Now, my American sense of things is that dressing as a settler – and purporting to be a settler – would be politically divisive and a no-no at a party. But my friend assures me that Israelis are impervious to such things and that dressing as settlers is not, in and of itself, an issue.

But maybe Kessler and her husband were at a party where they didn’t know anyone very well, and instead of getting to know people, being friendly, or joining in the fun, they lied about their identities and took on personas that were decidedly not party-friendly (what with the modesty and stuff), while sneering at everyone else’s whorish get-ups, and that’s why no one wanted to hang with them. Just guessing.

Kessler even feels free to complain that, although her children’s preschool Purim party was innocent enough, their “obese-but-cuddly” (How is that a “but”? I thought “obese” = “cuddly”.) teacher told her that she would be attending an adult Purim party later, dressed as a dominatrix.

Oh, my God, you guys. TEACHERS HAVE LIVES OUTSIDE OF SCHOOL. For real! Even your very own child’s preschool teacher! Sometimes they do things in their free time that would be inappropriate to do in front of their kids! (Hello, I’m a religious school teacher who writes steamy romance novels in her free time. Nice to meet you.)

I mean, yes, I think compulsory sluttiness is bad. For sure. Having no other option on Purim BUT to dress like a prostitute isn’t great. And uninspired compulsory sluttiness with no cleverness or creativity is just boring. But I’m also not a big fan of compulsory modesty and slut-shaming, which Kessler feels very free to engage in. And why did she have to tell us that the teacher was obese at all? Was it to increase the shock value when we learn that even the FATTIE is sexing it up on Purim?

The thing is, Jews are always going around worrying about losing the young people to some other faith/lifestyle. We’ve been worrying about this forever; worry about this is what, in fact, created the Torah and changed the nature of religion forever. (Want further discussion of this point? E-mail me.)

Right now, we wring our hands about the young adults, the ones who’ve already finished the childhood Jewish education with their b’nai mitzvot or confirmations or even graduating high school, and haven’t started the Jewish education of their children yet. How do we keep them in? How do we keep Judaism relevant and meaningful for them? How do we make Jewish space a space the young folk want to be? How do we make Judaism cool instead of perpetually nerdy and old-fashioned?

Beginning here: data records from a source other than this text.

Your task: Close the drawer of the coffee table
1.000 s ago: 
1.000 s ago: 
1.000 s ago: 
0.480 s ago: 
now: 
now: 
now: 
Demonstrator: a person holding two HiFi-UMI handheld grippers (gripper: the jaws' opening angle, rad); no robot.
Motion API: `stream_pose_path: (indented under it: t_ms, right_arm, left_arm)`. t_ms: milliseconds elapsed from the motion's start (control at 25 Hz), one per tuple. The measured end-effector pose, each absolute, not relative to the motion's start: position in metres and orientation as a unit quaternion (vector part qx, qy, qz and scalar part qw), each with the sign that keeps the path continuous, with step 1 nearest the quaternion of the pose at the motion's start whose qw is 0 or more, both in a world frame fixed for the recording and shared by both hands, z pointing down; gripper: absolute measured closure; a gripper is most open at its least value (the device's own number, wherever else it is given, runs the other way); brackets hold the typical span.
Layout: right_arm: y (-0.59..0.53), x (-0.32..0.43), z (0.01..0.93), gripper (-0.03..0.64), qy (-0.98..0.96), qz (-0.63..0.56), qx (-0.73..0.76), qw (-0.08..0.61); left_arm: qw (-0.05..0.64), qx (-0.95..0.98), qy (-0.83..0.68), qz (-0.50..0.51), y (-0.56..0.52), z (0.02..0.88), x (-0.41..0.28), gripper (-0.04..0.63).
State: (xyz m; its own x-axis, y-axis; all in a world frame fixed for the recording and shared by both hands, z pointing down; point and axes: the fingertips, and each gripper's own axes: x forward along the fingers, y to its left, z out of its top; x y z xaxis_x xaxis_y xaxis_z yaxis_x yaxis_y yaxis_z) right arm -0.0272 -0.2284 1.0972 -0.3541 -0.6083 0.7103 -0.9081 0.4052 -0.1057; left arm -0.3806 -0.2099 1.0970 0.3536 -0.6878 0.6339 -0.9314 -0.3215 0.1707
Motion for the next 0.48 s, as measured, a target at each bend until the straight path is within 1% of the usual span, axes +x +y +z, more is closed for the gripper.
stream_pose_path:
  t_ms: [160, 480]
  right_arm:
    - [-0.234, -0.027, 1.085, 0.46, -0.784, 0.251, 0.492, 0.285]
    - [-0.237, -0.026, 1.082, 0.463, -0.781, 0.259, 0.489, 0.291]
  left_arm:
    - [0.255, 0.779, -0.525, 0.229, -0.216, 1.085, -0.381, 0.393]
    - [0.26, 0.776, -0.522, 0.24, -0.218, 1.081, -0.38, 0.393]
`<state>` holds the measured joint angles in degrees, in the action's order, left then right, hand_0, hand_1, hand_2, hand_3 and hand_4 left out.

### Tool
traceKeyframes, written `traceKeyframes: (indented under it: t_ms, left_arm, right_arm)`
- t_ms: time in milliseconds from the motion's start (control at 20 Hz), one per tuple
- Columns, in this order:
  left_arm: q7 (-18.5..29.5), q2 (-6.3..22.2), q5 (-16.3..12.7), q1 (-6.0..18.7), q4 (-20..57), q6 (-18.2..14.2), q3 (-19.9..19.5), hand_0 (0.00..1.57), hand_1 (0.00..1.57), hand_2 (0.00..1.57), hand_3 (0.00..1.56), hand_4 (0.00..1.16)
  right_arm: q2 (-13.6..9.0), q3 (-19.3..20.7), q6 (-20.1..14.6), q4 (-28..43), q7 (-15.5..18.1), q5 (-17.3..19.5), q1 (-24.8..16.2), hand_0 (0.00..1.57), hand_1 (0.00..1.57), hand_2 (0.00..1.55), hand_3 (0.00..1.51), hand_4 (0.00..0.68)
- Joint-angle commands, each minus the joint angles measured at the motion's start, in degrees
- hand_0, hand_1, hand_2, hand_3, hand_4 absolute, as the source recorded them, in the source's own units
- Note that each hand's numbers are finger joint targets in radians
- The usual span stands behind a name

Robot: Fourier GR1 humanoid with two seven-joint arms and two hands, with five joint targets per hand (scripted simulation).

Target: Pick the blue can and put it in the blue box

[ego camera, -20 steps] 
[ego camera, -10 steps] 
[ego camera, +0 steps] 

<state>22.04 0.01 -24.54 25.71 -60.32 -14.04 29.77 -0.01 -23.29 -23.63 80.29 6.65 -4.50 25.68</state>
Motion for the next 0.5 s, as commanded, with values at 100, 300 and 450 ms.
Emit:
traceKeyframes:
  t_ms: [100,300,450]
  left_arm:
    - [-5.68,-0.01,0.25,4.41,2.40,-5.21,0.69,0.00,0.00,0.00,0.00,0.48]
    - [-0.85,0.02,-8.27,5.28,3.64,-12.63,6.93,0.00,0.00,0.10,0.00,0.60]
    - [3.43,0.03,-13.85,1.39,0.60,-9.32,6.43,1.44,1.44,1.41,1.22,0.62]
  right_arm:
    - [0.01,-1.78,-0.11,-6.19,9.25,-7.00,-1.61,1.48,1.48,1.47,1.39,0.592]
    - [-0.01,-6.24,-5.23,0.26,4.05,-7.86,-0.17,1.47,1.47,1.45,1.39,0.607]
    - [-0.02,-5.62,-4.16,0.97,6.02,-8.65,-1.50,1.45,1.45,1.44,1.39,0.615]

I don’t know, how about we start with a yearly bacchanalia?

That’s what Purim is supposed to be! Every culture has had a day of the year where you’re allowed, even commanded, to go a little nuts. Mardi Gras/Carnivale. May Day. The Feast of Fools. Saturnalia. And Purim, on which you are commanded to get so drunk you can’t tell the difference between the name “Haman” and the name “Mordecai.” Go ahead, say those two names aloud and then figure out exactly how drunk you have to be to mix them up.

Kessler says that Purim is supposed to be a “fun family holiday” but it’s not! It can make for a great family holiday, because costumes and cookies are fun, but that’s not all it’s supposed to be! It’s supposed to be drunk and silly and sexy and you’re supposed to go a little nuts! And you know what? I think we should push the sexy more! I think we should host bar nights, rent out clubs, parade through the Village, have wild, crazy, sexy costume nights! Throw a friggin’ ball! Look, I can’t do this, myself. I have a four-year-old and a husband and I’m already, like, old. Not in years so much as lifestyle. But you young’uns, get on this! Next year, make Purim a night you’ll want to remember but can’t because you were so drunk but oh shit someone had their camera phone out and you’re never going to become president now, are you? That’s what Purim, honest to God, is supposed to be about.